According to Shalva Papuashvili, a deputy from the ruling Georgian Dream, after the parliamentary elections, twenty-four Georgian NGOs issued a joint statement on November 4, which listed five points – essentially the claims of the nongovernmental sector regarding the elections, although later, Papuashvili claims, that all these claims were “unsubstantiated”.

“Georgian NGOs have made a great contribution to the development of Georgian democracy, which is sometimes even more ambitious than the contribution of a number of politicians. That is why the requirements for them are appropriate. It is necessary to be adequate, conclusions must be based on facts, ”said the MP, who called on NGOs to reconsider their initial statement and amend it based on the events that took place after November 4.

Georgia in the Human Rights Watch report

It is noteworthy that one of the arguments of the Georgian NGOs regarding the falsification of the elections was based on the results of a parallel vote count conducted by the non-governmental organization “Fair Elections”, which did not coincide with the results of the Central Election Commission. Although after about a month this NGO admitted that it had made a mistake in its calculations, and after correcting the data, it turned out that they coincided with the data of the CEC. Nevertheless, before resigning, Chairwoman of the “Fair Elections” Elene Nizharadze said that despite the mistake made, this NGO still had “a lot of questions about the election campaign,“ carousels ”on election day and other violations.” sides of the authorities.

“They did not want to answer all these questions, and it was they, the ruling party and the administration of the elections that caused and then exacerbated the political crisis in the country,” Nizharadze said at the time..

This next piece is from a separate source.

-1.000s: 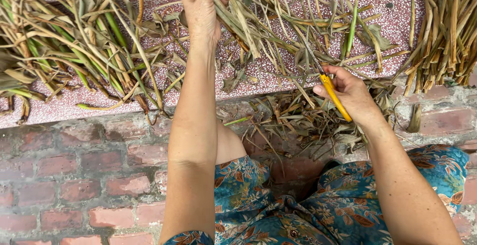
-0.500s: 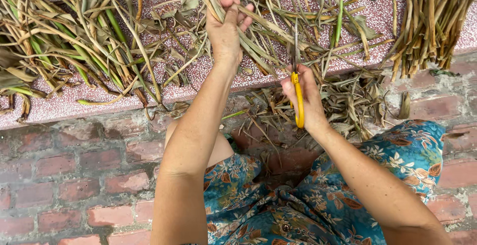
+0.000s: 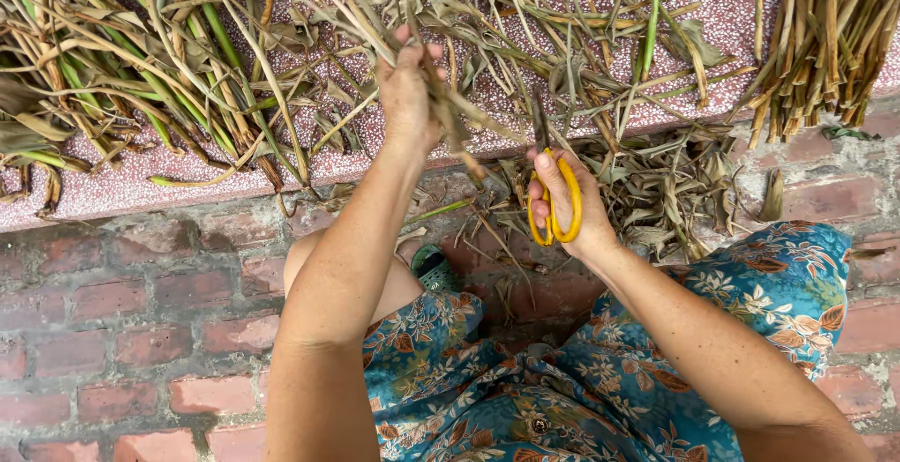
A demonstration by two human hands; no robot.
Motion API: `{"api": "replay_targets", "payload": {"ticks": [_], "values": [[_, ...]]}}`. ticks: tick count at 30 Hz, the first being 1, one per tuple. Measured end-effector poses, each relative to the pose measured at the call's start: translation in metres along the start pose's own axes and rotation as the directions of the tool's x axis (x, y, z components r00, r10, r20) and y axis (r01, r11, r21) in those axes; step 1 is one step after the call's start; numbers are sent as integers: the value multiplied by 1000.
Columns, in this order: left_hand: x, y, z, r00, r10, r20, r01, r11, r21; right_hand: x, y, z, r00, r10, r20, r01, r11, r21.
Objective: The person sits on outdoor brick steps and trims dried plant stems with yellow-handled scissors. They hold a bundle of stalks in one hand, cut off sections and leaves, and drop the trimmed waste onto a pile at their feet while placing cut stems with the sorted bundles.
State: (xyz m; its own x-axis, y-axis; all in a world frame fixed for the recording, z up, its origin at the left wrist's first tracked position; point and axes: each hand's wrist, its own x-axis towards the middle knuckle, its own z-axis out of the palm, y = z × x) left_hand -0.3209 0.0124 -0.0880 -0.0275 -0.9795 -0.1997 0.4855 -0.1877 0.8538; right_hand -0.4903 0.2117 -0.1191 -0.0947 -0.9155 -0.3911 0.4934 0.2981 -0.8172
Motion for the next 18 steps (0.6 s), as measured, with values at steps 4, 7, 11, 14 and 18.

It is noteworthy that the majority of opposition deputies to this day boycott the new parliament, although in connection with this issue, negotiations continue between representatives of the government and the opposition through the mediation of the US and EU ambassadors..

As a reminder, according to the results of the October 31 elections, Georgian Dream, which has had a majority in parliament since 2012, received 48.22% of the vote (90 out of 150 seats in parliament). At the same time, among the opposition, the most votes in the new parliament were received by the party of ex-president Mikheil Saakashvili “United National Movement”, for which 27, 18% (36 mandates) of voters voted. It is followed by “European Georgia” with 5 mandates (3.79% of the vote) – a party that was created by Saakashvili’s associates after the split in the UNM. Six more opposition parties that made it to parliament received from four to one seats, including the pro-Russian party Alliance of Patriots (4 mandates, ie 3, 14% of the vote).